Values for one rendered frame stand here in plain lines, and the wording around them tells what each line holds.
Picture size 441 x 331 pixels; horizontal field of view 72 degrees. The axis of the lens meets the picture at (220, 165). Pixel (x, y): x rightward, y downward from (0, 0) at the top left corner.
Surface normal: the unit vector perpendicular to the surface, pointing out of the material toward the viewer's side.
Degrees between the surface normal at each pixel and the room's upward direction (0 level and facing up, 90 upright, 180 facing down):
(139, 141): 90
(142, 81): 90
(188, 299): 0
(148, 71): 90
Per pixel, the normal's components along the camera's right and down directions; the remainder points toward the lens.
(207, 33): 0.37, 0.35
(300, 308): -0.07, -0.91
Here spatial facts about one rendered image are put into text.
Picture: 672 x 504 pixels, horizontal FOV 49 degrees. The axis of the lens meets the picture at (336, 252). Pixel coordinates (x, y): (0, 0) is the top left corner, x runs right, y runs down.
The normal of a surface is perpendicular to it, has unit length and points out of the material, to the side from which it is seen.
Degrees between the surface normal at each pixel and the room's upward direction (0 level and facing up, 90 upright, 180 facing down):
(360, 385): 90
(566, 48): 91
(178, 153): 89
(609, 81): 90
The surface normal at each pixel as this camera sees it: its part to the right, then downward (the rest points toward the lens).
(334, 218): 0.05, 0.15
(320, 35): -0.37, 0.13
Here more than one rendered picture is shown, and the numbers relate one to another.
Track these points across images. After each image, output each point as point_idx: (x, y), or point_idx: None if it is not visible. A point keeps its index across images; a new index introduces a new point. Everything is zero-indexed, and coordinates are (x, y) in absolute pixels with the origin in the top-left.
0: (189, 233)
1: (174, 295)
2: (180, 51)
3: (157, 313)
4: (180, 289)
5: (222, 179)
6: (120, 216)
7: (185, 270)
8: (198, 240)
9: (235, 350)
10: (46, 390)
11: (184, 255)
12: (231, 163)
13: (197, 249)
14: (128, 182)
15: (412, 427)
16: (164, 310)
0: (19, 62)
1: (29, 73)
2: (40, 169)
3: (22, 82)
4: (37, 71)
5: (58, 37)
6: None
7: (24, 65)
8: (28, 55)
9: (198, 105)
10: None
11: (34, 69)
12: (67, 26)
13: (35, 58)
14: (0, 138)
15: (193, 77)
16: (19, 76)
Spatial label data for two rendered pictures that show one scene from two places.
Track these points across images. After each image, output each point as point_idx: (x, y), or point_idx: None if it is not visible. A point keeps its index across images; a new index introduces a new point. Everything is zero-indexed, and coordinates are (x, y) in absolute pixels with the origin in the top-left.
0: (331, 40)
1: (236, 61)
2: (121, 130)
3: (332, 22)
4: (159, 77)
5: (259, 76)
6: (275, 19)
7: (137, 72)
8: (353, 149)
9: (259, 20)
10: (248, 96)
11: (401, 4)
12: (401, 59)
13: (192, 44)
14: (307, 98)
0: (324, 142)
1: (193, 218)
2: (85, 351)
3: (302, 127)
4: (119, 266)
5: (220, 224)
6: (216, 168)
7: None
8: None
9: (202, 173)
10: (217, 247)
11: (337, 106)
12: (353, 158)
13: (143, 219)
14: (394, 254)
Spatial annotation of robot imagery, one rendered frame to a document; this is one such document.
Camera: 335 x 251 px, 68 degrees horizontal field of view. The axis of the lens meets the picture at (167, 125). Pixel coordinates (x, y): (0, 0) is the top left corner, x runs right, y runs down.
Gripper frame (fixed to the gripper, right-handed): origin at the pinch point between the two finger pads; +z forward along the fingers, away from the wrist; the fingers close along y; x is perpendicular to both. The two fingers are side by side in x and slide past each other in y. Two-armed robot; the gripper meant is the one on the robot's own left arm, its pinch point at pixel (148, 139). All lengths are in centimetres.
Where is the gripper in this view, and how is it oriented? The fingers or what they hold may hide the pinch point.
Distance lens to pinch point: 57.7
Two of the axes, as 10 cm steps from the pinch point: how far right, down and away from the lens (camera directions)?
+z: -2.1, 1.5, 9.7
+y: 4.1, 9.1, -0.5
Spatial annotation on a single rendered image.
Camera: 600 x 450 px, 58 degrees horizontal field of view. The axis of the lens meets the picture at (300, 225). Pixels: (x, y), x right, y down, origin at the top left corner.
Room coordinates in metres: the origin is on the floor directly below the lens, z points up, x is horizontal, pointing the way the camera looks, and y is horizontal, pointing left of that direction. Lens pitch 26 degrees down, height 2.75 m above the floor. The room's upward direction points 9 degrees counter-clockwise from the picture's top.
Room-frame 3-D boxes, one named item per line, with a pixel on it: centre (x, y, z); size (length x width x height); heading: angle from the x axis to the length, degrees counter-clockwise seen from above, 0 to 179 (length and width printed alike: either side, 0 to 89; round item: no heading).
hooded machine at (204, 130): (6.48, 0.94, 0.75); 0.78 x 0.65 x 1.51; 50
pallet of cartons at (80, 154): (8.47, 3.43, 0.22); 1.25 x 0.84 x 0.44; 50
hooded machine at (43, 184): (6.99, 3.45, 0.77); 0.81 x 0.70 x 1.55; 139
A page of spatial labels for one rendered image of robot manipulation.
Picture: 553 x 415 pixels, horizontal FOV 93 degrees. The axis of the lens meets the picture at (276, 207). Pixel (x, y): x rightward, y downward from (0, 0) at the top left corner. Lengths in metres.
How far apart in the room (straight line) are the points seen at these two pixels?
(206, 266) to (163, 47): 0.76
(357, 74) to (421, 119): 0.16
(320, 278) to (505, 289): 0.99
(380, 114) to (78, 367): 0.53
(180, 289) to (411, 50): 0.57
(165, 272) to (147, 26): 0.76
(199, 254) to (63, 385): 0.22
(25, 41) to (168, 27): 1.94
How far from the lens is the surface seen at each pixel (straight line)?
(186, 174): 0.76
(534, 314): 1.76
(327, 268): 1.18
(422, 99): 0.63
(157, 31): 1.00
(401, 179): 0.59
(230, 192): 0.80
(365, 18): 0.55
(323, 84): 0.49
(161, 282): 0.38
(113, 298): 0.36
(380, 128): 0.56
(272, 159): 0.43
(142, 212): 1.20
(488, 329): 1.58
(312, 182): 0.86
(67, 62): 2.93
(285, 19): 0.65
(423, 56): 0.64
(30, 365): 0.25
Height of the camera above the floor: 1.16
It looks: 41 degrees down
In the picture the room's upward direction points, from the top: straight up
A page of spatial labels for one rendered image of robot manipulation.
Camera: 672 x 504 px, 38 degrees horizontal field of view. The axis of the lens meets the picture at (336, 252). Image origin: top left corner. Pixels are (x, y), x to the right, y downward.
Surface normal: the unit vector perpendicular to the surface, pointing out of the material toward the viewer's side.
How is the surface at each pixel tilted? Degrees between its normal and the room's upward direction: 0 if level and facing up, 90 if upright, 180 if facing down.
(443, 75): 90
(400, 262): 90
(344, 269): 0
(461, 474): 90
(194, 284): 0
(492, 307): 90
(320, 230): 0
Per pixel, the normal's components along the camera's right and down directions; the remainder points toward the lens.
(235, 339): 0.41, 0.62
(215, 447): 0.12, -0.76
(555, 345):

***

### Task:
All of the entries above should be transcribed exactly, line for line.

### Answer to this exercise:
Values for one rendered frame stand here in plain lines, and the wording around them tells what each line holds.
Picture size 441 x 331 pixels; horizontal field of view 72 degrees. The axis of the lens meets the picture at (220, 165). Pixel (x, y): x rightward, y downward from (0, 0) at the top left corner.
Surface normal: the unit vector perpendicular to the surface, pointing out of the material toward the viewer's side.
Degrees between the surface normal at each pixel and the room's upward direction (0 level and facing up, 90 upright, 180 facing down):
(139, 141): 90
(142, 81): 90
(188, 299): 0
(148, 71): 90
Per pixel, the normal's components along the camera's right and down directions; the remainder points toward the lens.
(207, 33): 0.37, 0.35
(300, 308): -0.07, -0.91
Here spatial facts about one rendered image are put into text.
Picture: 672 x 504 pixels, horizontal FOV 49 degrees. The axis of the lens meets the picture at (336, 252). Pixel coordinates (x, y): (0, 0) is the top left corner, x runs right, y runs down.
The normal of a surface is perpendicular to it, has unit length and points out of the material, to the side from which it is seen.
Degrees between the surface normal at each pixel and the room's upward direction (0 level and facing up, 90 upright, 180 facing down):
(360, 385): 90
(566, 48): 91
(178, 153): 89
(609, 81): 90
The surface normal at each pixel as this camera sees it: its part to the right, then downward (the rest points toward the lens).
(334, 218): 0.05, 0.15
(320, 35): -0.37, 0.13
Here more than one rendered picture is shown, and the numbers relate one to another.
Track these points across images. After each image, output each point as point_idx: (x, y), or point_idx: None if it is not visible. A point keeps its index across images; a new index introduces a new point. Everything is zero-indexed, and coordinates are (x, y) in absolute pixels with the origin in the top-left.
0: (189, 233)
1: (174, 295)
2: (180, 51)
3: (157, 313)
4: (180, 289)
5: (222, 179)
6: (120, 216)
7: (185, 270)
8: (198, 240)
9: (235, 350)
10: (46, 390)
11: (184, 255)
12: (231, 163)
13: (197, 249)
14: (128, 182)
15: (412, 427)
16: (164, 310)
0: (19, 62)
1: (29, 73)
2: (40, 169)
3: (22, 82)
4: (37, 71)
5: (58, 37)
6: None
7: (24, 65)
8: (28, 55)
9: (198, 105)
10: None
11: (34, 69)
12: (67, 26)
13: (35, 58)
14: (0, 138)
15: (193, 77)
16: (19, 76)
Spatial label data for two rendered pictures that show one scene from two places.
Track these points across images. After each image, output each point as point_idx: (x, y), or point_idx: None if it is not visible. A point keeps its index across images; a new index introduces a new point. Everything is zero-indexed, and coordinates are (x, y) in absolute pixels with the origin in the top-left.
0: (331, 40)
1: (236, 61)
2: (121, 130)
3: (332, 22)
4: (159, 77)
5: (259, 76)
6: (275, 19)
7: (137, 72)
8: (353, 149)
9: (259, 20)
10: (248, 96)
11: (401, 4)
12: (401, 59)
13: (192, 44)
14: (307, 98)
0: (324, 142)
1: (193, 218)
2: (85, 351)
3: (302, 127)
4: (119, 266)
5: (220, 224)
6: (216, 168)
7: None
8: None
9: (202, 173)
10: (217, 247)
11: (337, 106)
12: (353, 158)
13: (143, 219)
14: (394, 254)
Spatial annotation of robot imagery, one rendered frame to a document; this is one such document.
Camera: 335 x 251 px, 68 degrees horizontal field of view. The axis of the lens meets the picture at (167, 125). Pixel coordinates (x, y): (0, 0) is the top left corner, x runs right, y runs down.
Gripper frame (fixed to the gripper, right-handed): origin at the pinch point between the two finger pads; +z forward along the fingers, away from the wrist; the fingers close along y; x is perpendicular to both. The two fingers are side by side in x and slide past each other in y. Two-armed robot; the gripper meant is the one on the robot's own left arm, its pinch point at pixel (148, 139). All lengths are in centimetres.
Where is the gripper in this view, and how is it oriented? The fingers or what they hold may hide the pinch point.
Distance lens to pinch point: 57.7
Two of the axes, as 10 cm steps from the pinch point: how far right, down and away from the lens (camera directions)?
+z: -2.1, 1.5, 9.7
+y: 4.1, 9.1, -0.5
Spatial annotation on a single rendered image.
Camera: 600 x 450 px, 58 degrees horizontal field of view. The axis of the lens meets the picture at (300, 225). Pixels: (x, y), x right, y down, origin at the top left corner.
Room coordinates in metres: the origin is on the floor directly below the lens, z points up, x is horizontal, pointing the way the camera looks, and y is horizontal, pointing left of that direction. Lens pitch 26 degrees down, height 2.75 m above the floor. The room's upward direction points 9 degrees counter-clockwise from the picture's top.
Room-frame 3-D boxes, one named item per line, with a pixel on it: centre (x, y, z); size (length x width x height); heading: angle from the x axis to the length, degrees counter-clockwise seen from above, 0 to 179 (length and width printed alike: either side, 0 to 89; round item: no heading).
hooded machine at (204, 130): (6.48, 0.94, 0.75); 0.78 x 0.65 x 1.51; 50
pallet of cartons at (80, 154): (8.47, 3.43, 0.22); 1.25 x 0.84 x 0.44; 50
hooded machine at (43, 184): (6.99, 3.45, 0.77); 0.81 x 0.70 x 1.55; 139
A page of spatial labels for one rendered image of robot manipulation.
Picture: 553 x 415 pixels, horizontal FOV 93 degrees. The axis of the lens meets the picture at (276, 207). Pixel (x, y): x rightward, y downward from (0, 0) at the top left corner. Lengths in metres.
How far apart in the room (straight line) are the points seen at these two pixels?
(206, 266) to (163, 47): 0.76
(357, 74) to (421, 119): 0.16
(320, 278) to (505, 289): 0.99
(380, 114) to (78, 367): 0.53
(180, 289) to (411, 50): 0.57
(165, 272) to (147, 26): 0.76
(199, 254) to (63, 385): 0.22
(25, 41) to (168, 27): 1.94
How far from the lens is the surface seen at each pixel (straight line)?
(186, 174): 0.76
(534, 314): 1.76
(327, 268): 1.18
(422, 99): 0.63
(157, 31): 1.00
(401, 179): 0.59
(230, 192): 0.80
(365, 18): 0.55
(323, 84): 0.49
(161, 282): 0.38
(113, 298): 0.36
(380, 128): 0.56
(272, 159): 0.43
(142, 212): 1.20
(488, 329): 1.58
(312, 182): 0.86
(67, 62): 2.93
(285, 19): 0.65
(423, 56): 0.64
(30, 365): 0.25
Height of the camera above the floor: 1.16
It looks: 41 degrees down
In the picture the room's upward direction points, from the top: straight up
A page of spatial labels for one rendered image of robot manipulation.
Camera: 672 x 504 px, 38 degrees horizontal field of view. The axis of the lens meets the picture at (336, 252). Image origin: top left corner. Pixels are (x, y), x to the right, y downward.
Surface normal: the unit vector perpendicular to the surface, pointing out of the material toward the viewer's side.
How is the surface at each pixel tilted? Degrees between its normal and the room's upward direction: 0 if level and facing up, 90 if upright, 180 if facing down.
(443, 75): 90
(400, 262): 90
(344, 269): 0
(461, 474): 90
(194, 284): 0
(492, 307): 90
(320, 230): 0
Per pixel, the normal's components along the camera's right and down directions; the remainder points toward the lens.
(235, 339): 0.41, 0.62
(215, 447): 0.12, -0.76
(555, 345):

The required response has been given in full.